To obtain leverage, regular SBICs issue their debentures which are guaranteed by SBA. Pools of these SBA guaranteed debentures are sold to investors through a public offering. Under current procedures, the debentures have a term of five or ten years. The rate of interest on the debenture is determined by market conditions at the time of the sale.
LOANS
SBICs can offer long-term loans and solutions to small business concerns by providing them with the funds needed for their sound financing, growth, modernization, and expansion.
An SBIC may provide loans independently, or in cooperation with other public or private lenders. SBIC loans to small business concerns may be secured, and should be of reasonably sound value. Such a loan may have a maturity of no more than 20 years, although under certain conditions the SBIC may renew or extend a loan's maturity for up to 10 years.
DEBT SECURITIES
An SBIC may elect to loan money to a small business concern in the form of debt securities - loans for which the small business concern issues a security, which may be convertible into or have rights to purchase equity in the small business concern (often called a "warrant"). These securities may also have special amortization and subordination terms.
EQUITY SECURITIES
An SBIC may provide equity capital to small business concerns, and may do so by purchasing the small business concern's equity securities. The SBIC may not, however, become a general partner in any unincorporated small business concern, or otherwise become liable for the general obligations of an unincorporated concern.

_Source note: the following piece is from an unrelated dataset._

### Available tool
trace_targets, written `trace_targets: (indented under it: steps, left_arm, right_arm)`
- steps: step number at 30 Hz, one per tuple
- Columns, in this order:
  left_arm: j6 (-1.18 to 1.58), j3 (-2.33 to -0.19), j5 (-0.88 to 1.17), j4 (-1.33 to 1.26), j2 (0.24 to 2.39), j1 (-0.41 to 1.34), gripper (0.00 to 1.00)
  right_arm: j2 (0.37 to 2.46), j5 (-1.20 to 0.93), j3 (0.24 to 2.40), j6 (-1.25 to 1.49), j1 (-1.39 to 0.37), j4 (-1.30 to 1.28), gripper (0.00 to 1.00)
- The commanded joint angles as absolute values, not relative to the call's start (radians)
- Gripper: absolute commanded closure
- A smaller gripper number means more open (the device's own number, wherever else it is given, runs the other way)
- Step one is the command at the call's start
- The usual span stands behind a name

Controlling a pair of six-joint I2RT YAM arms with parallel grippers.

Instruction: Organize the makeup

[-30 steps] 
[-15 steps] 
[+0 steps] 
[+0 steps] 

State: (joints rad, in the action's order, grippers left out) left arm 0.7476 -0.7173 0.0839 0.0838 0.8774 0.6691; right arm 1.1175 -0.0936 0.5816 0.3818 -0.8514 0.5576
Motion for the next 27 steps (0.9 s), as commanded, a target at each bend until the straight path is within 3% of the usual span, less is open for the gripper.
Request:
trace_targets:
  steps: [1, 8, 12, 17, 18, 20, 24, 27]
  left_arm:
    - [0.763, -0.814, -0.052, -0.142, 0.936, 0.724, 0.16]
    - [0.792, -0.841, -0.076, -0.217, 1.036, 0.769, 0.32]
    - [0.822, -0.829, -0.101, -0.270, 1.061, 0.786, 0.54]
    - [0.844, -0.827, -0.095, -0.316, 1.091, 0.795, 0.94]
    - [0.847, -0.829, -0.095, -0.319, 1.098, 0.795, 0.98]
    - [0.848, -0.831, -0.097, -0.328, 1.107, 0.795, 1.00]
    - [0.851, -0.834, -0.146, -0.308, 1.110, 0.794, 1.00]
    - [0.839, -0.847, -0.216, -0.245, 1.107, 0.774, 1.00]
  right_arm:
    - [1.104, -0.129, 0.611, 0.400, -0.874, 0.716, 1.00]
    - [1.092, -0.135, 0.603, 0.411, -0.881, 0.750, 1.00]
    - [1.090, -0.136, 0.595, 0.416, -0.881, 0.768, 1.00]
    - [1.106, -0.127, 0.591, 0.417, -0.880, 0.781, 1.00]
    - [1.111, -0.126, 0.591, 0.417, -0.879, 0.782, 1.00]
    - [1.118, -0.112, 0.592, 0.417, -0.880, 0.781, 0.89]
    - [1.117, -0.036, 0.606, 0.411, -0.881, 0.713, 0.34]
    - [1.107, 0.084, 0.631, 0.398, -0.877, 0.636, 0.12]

SIZES AND TYPES OF BUSINESSES
SBICs may invest only in qualifying small business concerns or, if the SBIC has temporary idle funds, certain short term instruments (Federal Government securities, insured S&L deposits, CDs, and demand deposits). SBICs may not invest in the following: other SBICs, finance and investment companies or finance-type leasing companies, unimproved real estate, companies with less than one-half of their assets and operations in the United States, passive or casual businesses (those not engaged in a regular and continuous business operation), or companies which will use the proceeds to acquire farm land.
CONTROL
An SBIC is not permitted to control, either directly or indirectly, any small business on a permanent basis. Nor may it control a small business in participation with another SBIC, or its associates. In cases of inordinately high risk, the SBA may allow an SBIC to assume temporary control in order to protect its investment. But in those cases the SBIC and the small concern must have an SBA- approved plan of divestiture in effect.
OVERLINE LIMITATIONS
Without written SBA approval an SBIC may invest no more than 20 percent of its private capital in securities, commitments, and guarantees for any one small concern.

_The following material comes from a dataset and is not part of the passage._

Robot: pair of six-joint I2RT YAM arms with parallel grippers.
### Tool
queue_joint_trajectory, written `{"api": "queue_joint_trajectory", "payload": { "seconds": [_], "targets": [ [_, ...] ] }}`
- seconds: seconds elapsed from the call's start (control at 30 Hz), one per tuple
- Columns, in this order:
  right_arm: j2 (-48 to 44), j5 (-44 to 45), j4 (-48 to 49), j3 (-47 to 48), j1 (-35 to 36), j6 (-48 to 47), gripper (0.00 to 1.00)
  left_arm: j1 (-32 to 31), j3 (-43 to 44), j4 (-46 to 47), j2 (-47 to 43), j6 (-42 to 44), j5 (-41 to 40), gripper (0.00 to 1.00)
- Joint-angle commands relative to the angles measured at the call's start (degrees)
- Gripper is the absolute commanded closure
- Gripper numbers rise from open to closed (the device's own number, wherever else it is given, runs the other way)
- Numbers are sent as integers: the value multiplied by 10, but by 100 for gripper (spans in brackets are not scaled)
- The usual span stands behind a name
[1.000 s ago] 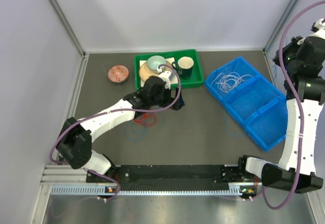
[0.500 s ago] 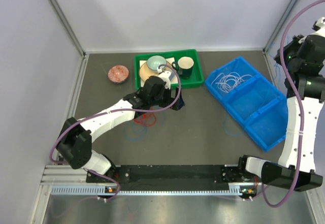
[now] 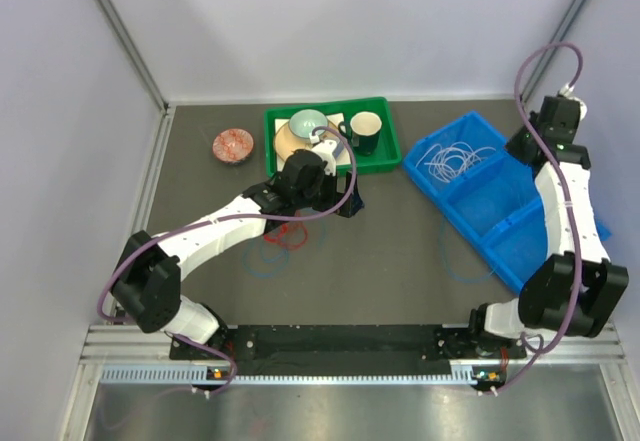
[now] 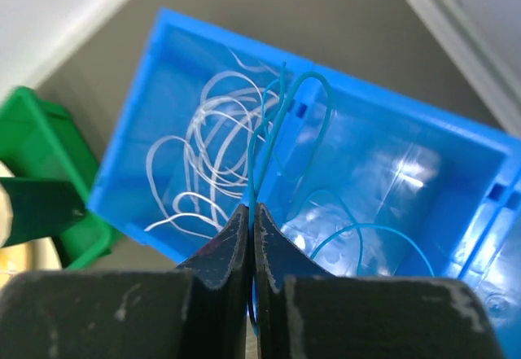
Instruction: Untangle the cables
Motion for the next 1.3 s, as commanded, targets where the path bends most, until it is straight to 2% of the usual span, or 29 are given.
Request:
{"api": "queue_joint_trajectory", "payload": {
  "seconds": [0.0, 0.37, 0.67, 0.87, 1.27],
  "targets": [
    [25, 8, 58, -32, -7, 31, 100, 1, -6, 6, -10, 6, 1, 2],
    [23, 36, 98, -135, -7, 37, 100, 1, -1, 6, 6, 7, 6, 2],
    [-56, 77, 99, -206, -7, 22, 100, 1, -4, 14, 15, 0, 21, 2],
    [-86, 81, 92, -217, -7, 15, 100, 1, -8, 17, 17, -3, 25, 2],
    [-36, 94, 94, -219, -7, 8, 100, 1, -24, 18, 10, -16, 37, 2]
  ]
}}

PROHIBITED REAL ESTATE INVESTMENTS
An SBIC may not invest in farm land, unimproved land, cemetery subdividers or developers, or any small concerns classified under Major Group 65 (Real Estate) of the SIC Manual, with the exception of subdividers and developers, title abstract companies, real estate agents, brokers, and managers. Investment in real estate related businesses is limited to one third of the SBIC's portfolio, and combined investment in real estate related activities (building contractors, hotels, and lodging places, etc.) is limited to two thirds of an SBIC's portfolio investments.